La película de León de Aranoa, nominada a veinte Goyas y elevada a las alturas por un enorme Javier Bardem, nos pone ante el ingrato espejo de nuestras miserias laborales.
Si el número de nominaciones fuera proporcional a nuestra conciencia de clase trabajadora, El buen patrón (2021), la última película del siempre solvente Fernando León de Aranoa, sería la más explosiva bomba de relojería que podría anidar en el seno de nuestras empresas. Grandes o pequeñas. La peor pesadilla de nuestra patronal.
Así de ácido, cáustico, implacable y crudo es su relato, por mucho que en gran parte de su metraje toda esa hiel venga envuelta bajo los (engañosos) modismos de una amable comedia. Son las suyas unas risas que ocultan una amarga realidad. Su retrato puede parecer exageradamente extremo, pero encierra su parte de verdad. Por eso nos resulta tan verosímil.
Hacía casi treinta años que ningún film superaba las 17 nominaciones que obtuvo Días contados (Imanol Uribe, 1994) a los Goya. El buen patrón (2021) ha copado hasta veinte. Prácticamente en todas las categorías. También puede optar al Oscar de Hollywood a mejor película de habla no inglesa. Ha pasado el primer corte.
Es obvio que los miembros de la Academia valoran el ánimo notarial de nuestra actualidad (la disyuntiva de un etarra entonces; la hipocresía de cierto sector empresarial ahora), pero la peli protagonizada por un enorme Javier Bardem, que se erige a su vez en una suerte de reprise de Los lunes al sol (Fernando León de Aranoa, 2002) pero desde el otro lado de la trinchera, el patronal, esgrime suficientes argumentos para ostentar el récord.
Tiene un guion ejemplar, un naturalismo estupendamente resuelto, una tensión narrativa que no decae a lo largo de casi dos horas y una demoledora combinación de comedia y drama, de sonrisas que se tornan muecas de incomodidad. Sin complacencia ni paños calientes.
«Como un reprise de «Los lunes al sol» (2002) pero desde la trinchera opuesta, ofrece una demoledora combinación de comedia y drama, de sonrisas que se tornan muecas».
Sin pretender hacer spoiler a nadie: la última escena es demoledora. La cuota feminista y muticultural aparece perfectamente plasmada en esa presentación que la firma Básculas Blanco ofrece ante una comisión evaluadora, pero para entonces el espectador ya sabe perfectamente que los motivos de fondo para contar con una mujer joven como responsable de marketing y con un hombre marroquí como jefe de logística son una burda patraña. Una componenda. Una falsa corrección política.
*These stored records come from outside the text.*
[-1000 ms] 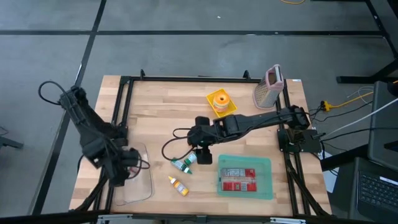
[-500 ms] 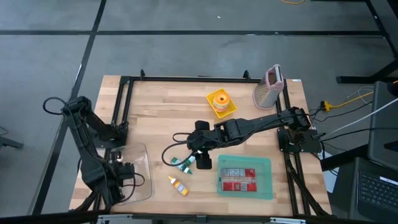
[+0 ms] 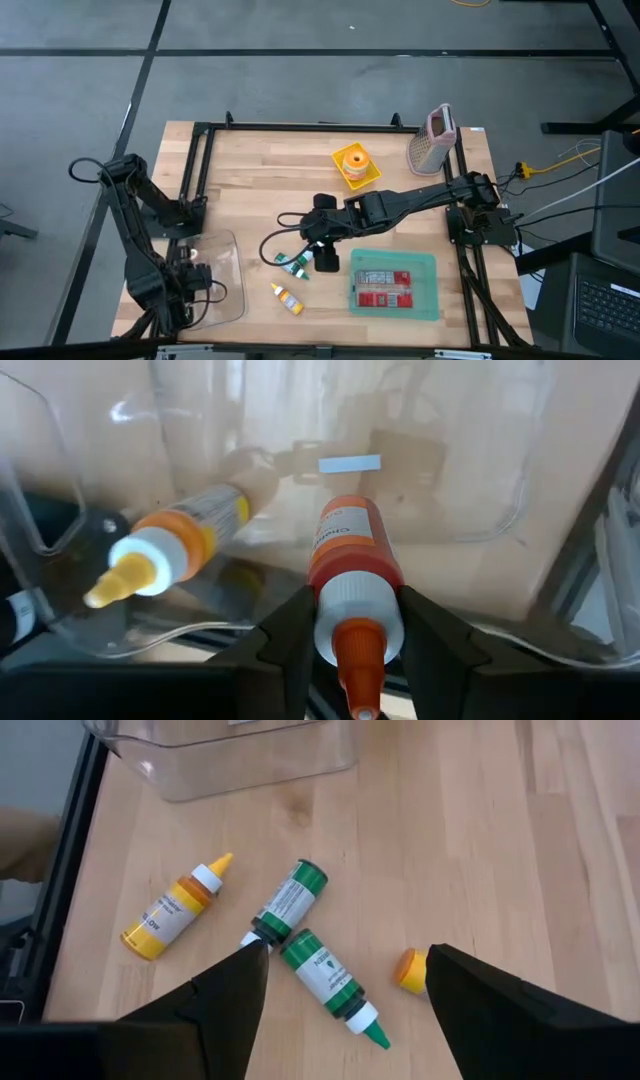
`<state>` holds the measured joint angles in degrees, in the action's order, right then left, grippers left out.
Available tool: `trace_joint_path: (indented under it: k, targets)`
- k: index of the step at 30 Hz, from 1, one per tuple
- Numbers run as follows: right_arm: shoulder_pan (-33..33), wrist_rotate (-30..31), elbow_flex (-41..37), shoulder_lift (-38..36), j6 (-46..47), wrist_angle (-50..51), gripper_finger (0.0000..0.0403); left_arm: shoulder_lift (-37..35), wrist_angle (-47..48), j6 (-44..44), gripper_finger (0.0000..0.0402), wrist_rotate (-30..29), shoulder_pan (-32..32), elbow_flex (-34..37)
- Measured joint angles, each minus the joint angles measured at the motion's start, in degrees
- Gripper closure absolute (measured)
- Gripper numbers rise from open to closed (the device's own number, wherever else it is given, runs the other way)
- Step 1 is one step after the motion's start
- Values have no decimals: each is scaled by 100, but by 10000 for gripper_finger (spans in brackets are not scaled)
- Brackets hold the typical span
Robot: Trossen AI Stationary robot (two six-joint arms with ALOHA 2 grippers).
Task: Pick & Place Food Item
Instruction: Put the orange food coloring bottle into the transparent bin
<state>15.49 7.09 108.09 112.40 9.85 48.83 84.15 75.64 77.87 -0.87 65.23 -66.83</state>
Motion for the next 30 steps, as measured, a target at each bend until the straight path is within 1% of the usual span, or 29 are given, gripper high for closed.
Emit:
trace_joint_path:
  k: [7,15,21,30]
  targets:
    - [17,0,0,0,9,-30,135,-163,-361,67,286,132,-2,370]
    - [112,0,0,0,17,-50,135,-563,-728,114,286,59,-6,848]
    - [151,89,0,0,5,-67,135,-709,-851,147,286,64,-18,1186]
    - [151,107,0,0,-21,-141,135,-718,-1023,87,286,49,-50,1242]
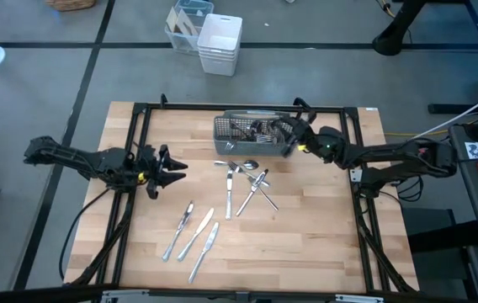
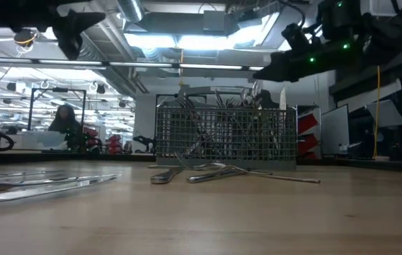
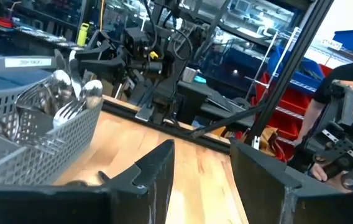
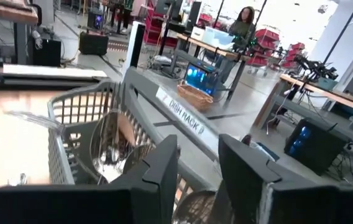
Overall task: Sort silverware
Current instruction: Put the knife into the silverware rack
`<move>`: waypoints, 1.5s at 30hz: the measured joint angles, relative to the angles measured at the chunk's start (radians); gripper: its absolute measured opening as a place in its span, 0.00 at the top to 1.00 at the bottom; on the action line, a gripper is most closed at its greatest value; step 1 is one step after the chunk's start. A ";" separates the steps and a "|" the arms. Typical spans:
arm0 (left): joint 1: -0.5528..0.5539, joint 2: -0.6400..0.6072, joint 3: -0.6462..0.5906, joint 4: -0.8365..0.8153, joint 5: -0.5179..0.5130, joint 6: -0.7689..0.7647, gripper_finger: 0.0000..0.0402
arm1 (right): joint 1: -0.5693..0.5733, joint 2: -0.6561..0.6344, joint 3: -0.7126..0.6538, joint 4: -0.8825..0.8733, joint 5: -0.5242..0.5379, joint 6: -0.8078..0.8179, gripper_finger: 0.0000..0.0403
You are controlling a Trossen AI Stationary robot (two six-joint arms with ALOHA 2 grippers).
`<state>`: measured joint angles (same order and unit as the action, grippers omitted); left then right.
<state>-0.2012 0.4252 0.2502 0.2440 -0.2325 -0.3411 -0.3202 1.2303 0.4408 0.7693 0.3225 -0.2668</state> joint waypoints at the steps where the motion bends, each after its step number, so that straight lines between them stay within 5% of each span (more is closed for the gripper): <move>1: 0.000 0.020 0.014 -0.001 0.000 -0.008 0.63 | 0.000 -0.013 0.000 -0.008 0.000 0.000 0.71; 6: -0.004 0.139 0.104 -0.073 0.048 -0.124 0.63 | 0.000 -0.072 0.000 -0.036 0.000 0.000 0.71; 12: -0.004 0.289 0.280 -0.396 0.136 -0.413 0.63 | 0.000 -0.148 0.000 -0.036 -0.034 0.010 0.71; 19: -0.028 0.454 0.336 -0.509 0.437 -0.961 0.63 | 0.000 -0.238 0.000 -0.037 -0.305 0.117 0.71; 28: -0.198 0.647 0.335 -0.633 0.617 -1.391 0.63 | 0.000 -0.252 0.000 -0.041 -0.583 0.223 0.71; 32: -0.251 0.712 0.335 -0.632 0.613 -1.484 0.63 | 0.000 -0.252 0.000 -0.056 -0.690 0.278 0.71; 36: -0.290 0.785 0.335 -0.644 0.499 -1.495 0.63 | 0.000 -0.252 0.000 -0.094 -0.765 0.295 0.71; 45: -0.359 0.951 0.334 -0.599 0.374 -1.489 0.63 | 0.000 -0.251 0.000 -0.208 -0.778 0.296 0.71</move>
<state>-0.5606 1.3760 0.5842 -0.3549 0.1412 -1.8297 -0.3202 0.9791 0.4404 0.5611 -0.4557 0.0292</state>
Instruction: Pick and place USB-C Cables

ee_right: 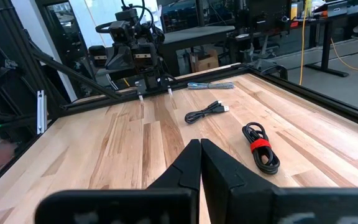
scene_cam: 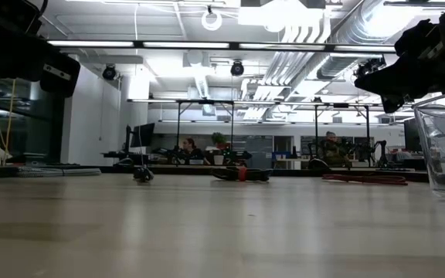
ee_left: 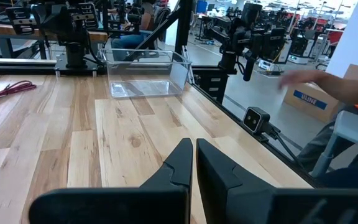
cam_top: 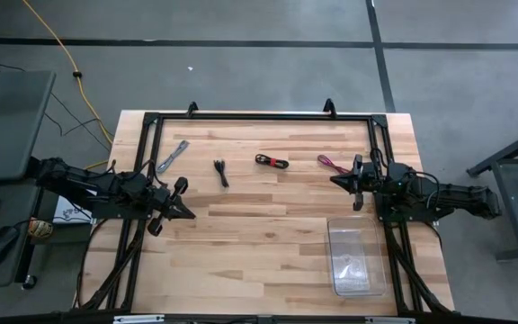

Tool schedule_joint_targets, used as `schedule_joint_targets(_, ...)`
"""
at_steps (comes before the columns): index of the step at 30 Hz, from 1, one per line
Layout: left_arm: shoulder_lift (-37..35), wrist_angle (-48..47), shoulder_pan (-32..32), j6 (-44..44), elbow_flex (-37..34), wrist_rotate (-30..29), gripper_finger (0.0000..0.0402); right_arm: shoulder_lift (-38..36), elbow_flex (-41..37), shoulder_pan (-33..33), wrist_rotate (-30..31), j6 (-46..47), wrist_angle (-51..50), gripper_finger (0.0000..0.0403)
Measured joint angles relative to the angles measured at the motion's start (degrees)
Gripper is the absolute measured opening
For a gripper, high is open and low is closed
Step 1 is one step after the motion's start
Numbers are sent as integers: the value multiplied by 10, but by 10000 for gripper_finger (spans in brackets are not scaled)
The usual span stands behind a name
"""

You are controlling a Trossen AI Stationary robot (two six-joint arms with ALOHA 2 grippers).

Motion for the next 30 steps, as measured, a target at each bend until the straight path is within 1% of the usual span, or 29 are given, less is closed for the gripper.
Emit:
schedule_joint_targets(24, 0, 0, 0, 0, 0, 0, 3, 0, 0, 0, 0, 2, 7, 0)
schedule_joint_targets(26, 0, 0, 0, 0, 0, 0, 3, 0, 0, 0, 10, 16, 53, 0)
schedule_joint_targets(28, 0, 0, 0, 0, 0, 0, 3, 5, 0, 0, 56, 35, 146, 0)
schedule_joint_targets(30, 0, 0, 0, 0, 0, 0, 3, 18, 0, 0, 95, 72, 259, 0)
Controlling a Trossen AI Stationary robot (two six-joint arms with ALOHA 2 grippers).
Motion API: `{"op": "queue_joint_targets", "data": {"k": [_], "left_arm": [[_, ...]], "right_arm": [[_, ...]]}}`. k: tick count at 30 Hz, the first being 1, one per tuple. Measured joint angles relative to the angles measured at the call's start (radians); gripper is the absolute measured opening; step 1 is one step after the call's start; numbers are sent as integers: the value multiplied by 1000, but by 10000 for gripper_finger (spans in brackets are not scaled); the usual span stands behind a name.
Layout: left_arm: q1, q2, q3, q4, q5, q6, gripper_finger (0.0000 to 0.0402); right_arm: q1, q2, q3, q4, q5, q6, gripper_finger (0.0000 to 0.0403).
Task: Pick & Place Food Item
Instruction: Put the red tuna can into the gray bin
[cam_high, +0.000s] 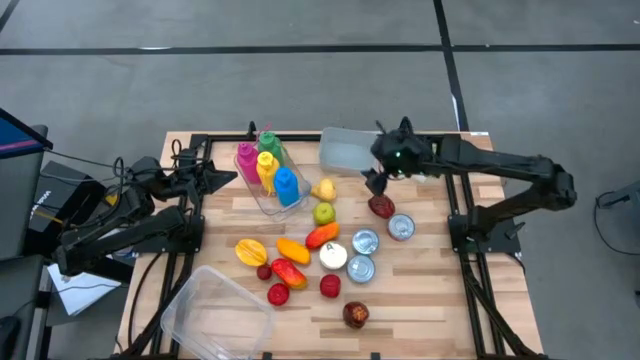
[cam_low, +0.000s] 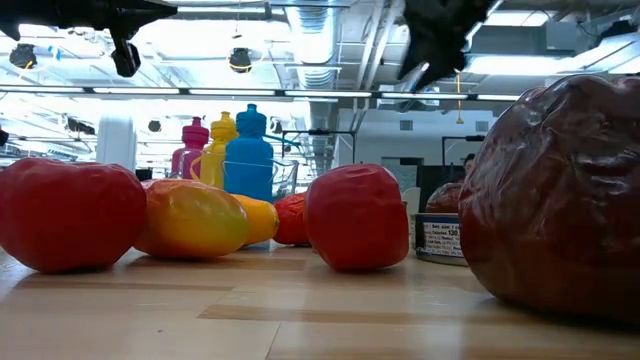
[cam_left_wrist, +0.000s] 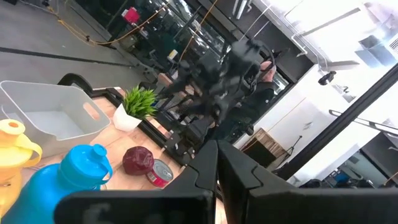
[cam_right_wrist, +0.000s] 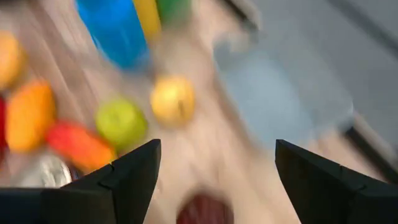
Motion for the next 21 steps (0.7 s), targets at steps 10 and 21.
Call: {"op": "queue_joint_targets", "data": {"k": [10,21], "left_arm": [[0,0,0,0,5,0,0],[0,0,0,0,8,0,0]], "right_arm": [[187,64,-85,-337,-15,275,306],[245,60,-379,-283,-290,401,349]]}}
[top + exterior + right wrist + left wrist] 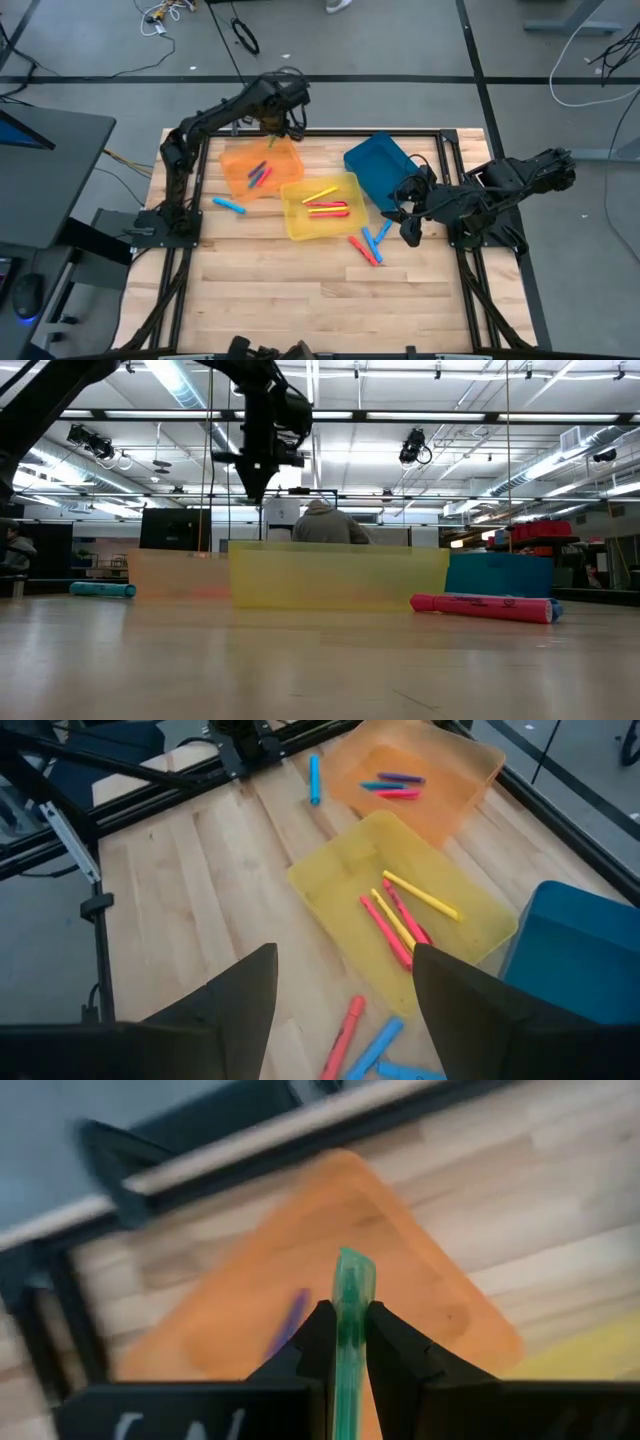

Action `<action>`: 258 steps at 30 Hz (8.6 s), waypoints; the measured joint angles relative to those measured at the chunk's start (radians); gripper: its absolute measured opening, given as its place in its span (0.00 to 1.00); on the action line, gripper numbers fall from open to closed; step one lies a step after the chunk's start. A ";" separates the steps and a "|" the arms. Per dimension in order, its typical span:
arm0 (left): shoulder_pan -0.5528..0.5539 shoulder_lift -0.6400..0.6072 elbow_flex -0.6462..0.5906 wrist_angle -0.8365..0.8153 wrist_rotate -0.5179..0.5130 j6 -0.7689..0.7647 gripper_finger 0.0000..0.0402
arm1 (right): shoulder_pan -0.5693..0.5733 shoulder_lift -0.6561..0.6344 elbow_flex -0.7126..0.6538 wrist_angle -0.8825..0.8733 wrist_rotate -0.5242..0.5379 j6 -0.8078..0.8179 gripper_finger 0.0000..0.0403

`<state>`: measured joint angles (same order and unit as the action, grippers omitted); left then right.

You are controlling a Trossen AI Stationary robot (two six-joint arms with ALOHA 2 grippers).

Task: Pick & Place Markers
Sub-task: Put the green pen into the orange bin, then put the bottom right blue large highlighter into the blue bin

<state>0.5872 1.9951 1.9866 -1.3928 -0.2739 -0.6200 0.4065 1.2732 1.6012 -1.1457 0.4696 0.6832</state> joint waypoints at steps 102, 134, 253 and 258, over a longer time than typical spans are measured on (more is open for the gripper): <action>-0.558 -0.612 -0.520 0.273 0.049 0.529 0.29 | -0.201 0.105 -0.594 0.086 -0.287 1.421 0.58; -0.558 -0.612 -0.520 0.259 0.050 0.562 0.29 | -0.291 0.460 -0.623 0.277 -0.347 1.318 0.58; -0.559 -0.612 -0.520 0.283 0.023 0.376 0.29 | -1.032 0.596 -0.062 0.014 -0.425 -0.441 0.14; -0.559 -0.612 -0.520 0.286 0.015 0.358 0.29 | -1.030 0.597 -0.153 0.082 -0.451 -0.447 0.14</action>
<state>0.0284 1.3828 1.4662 -1.1067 -0.2588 -0.2618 -0.6238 1.8702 1.4479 -1.0639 0.0190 0.2365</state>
El buen patrón (2021) es una película que nos habla de algo que es universal, aunque lo escenifique desde lo local, en una pequeña empresa de una gris capital de provincia española. En lugar de apostar por una gran multinacional, de esas cuyos jefes son capaces de cargarse a 900 empleados de golpe y con una llamada de zoom, su jerifalte opta por recrear un microcosmos que podría ser perfectamente aplicable a cualquier pequeña o mediana empresa.
Afronta una historia de andar por casa porque es también la forma más directa y menos efectista de transmitir su mensaje, tan despiadado como tristemente común. La cercanía de sus personajes es su mejor arma. Y logra que un tipo tan despreciable como es Julio Blanco, interpretado por un mayestático Bardem, que se convierte literalmente en otra persona, nos llegue a caer hasta bien. A veces, muy bien. Él mismo es la película, por otra parte un brillante estudio sociológico hecho secuencia de fotogramas.
«Nos pone ante algunas de nuestras miserias: el clasismo, la hipocresía, el machismo, el abuso de poder, el nepotismo y la doble moral».
El buen patrón (2021) nos pone ante el espejo de algunas de nuestras más inconfesables miserias como sociedad. El clasismo, la hipocresía, el abuso de poder, el machismo, el nepotismo, la doble moral y el falso y desleal paternalismo del empresario que trata a sus empleados con la condescendencia de quien les considera parte de su familia hasta que dejan de servir a su propósito: entonces pasan a ser solo fríos números, otra vez. Son todas cuestiones que discurren a lo largo de dos horas que se consumen en un soplo, y nos hacen salir de la sala de cine con la mollera barruntándolas, lejos de la desconexión instantánea que otros productos visuales de usar y tirar nos inspiran.
Un peliculón, vaya. No os la perdáis.